**Work to be completed**
Starting with the first line of the data that follows, transcribe every line verbatim until the line containing "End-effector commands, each" has been transcribed.

**Data block**
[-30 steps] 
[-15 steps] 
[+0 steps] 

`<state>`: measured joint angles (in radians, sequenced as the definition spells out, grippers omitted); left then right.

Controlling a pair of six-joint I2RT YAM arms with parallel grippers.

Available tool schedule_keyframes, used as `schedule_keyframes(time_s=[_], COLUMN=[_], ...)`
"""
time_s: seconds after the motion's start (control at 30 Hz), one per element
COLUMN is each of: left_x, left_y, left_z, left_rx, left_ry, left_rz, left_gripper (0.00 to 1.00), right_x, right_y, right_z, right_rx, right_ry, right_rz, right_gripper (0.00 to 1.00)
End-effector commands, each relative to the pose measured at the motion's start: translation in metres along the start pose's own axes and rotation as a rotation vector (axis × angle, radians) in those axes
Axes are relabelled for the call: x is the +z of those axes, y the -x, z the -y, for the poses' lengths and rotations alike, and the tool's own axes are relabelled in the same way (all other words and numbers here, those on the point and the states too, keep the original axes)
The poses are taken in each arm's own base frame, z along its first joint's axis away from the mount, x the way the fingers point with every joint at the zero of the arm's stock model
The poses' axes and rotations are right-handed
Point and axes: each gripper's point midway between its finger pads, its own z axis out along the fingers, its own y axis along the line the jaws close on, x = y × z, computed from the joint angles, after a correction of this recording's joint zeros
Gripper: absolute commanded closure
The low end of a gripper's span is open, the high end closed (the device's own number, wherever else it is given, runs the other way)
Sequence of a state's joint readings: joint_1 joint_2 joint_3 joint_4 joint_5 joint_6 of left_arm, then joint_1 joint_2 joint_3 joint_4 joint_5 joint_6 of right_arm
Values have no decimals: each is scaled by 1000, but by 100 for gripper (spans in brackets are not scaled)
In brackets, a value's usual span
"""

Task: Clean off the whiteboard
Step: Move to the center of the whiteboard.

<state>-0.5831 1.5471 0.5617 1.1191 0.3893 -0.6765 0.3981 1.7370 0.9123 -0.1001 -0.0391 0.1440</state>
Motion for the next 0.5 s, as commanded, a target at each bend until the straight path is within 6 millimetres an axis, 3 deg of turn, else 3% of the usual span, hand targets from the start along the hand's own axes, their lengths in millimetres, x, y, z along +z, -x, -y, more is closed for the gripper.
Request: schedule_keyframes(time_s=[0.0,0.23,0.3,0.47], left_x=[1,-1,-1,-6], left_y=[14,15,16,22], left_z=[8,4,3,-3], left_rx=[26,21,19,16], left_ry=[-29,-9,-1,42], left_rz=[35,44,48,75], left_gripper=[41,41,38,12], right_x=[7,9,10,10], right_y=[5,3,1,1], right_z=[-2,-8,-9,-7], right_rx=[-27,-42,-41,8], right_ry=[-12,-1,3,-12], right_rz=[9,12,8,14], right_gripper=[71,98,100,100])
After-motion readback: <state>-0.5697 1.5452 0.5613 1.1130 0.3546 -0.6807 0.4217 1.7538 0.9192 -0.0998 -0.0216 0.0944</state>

**Result below**
[-30 steps] 
[-15 steps] 
[+0 steps] 

`<state>`: measured joint angles (in radians, sequenced as the definition spells out, grippers omitted); left then right.

Controlling a pair of six-joint I2RT YAM arms with parallel grippers.

Available tool schedule_keyframes, used as `schedule_keyframes(time_s=[_], COLUMN=[_], ...)`
"""
time_s: seconds after the motion's start (control at 30 Hz), one per element
COLUMN is each of: left_x, left_y, left_z, left_rx, left_ry, left_rz, left_gripper (0.00 to 1.00), right_x, right_y, right_z, right_rx, right_ry, right_rz, right_gripper (0.00 to 1.00)
End-effector commands, each relative to the pose measured at the motion's start: translation in metres along the start pose's own axes and rotation as a rotation vector (axis × angle, radians) in those axes

The exercise requires no further output.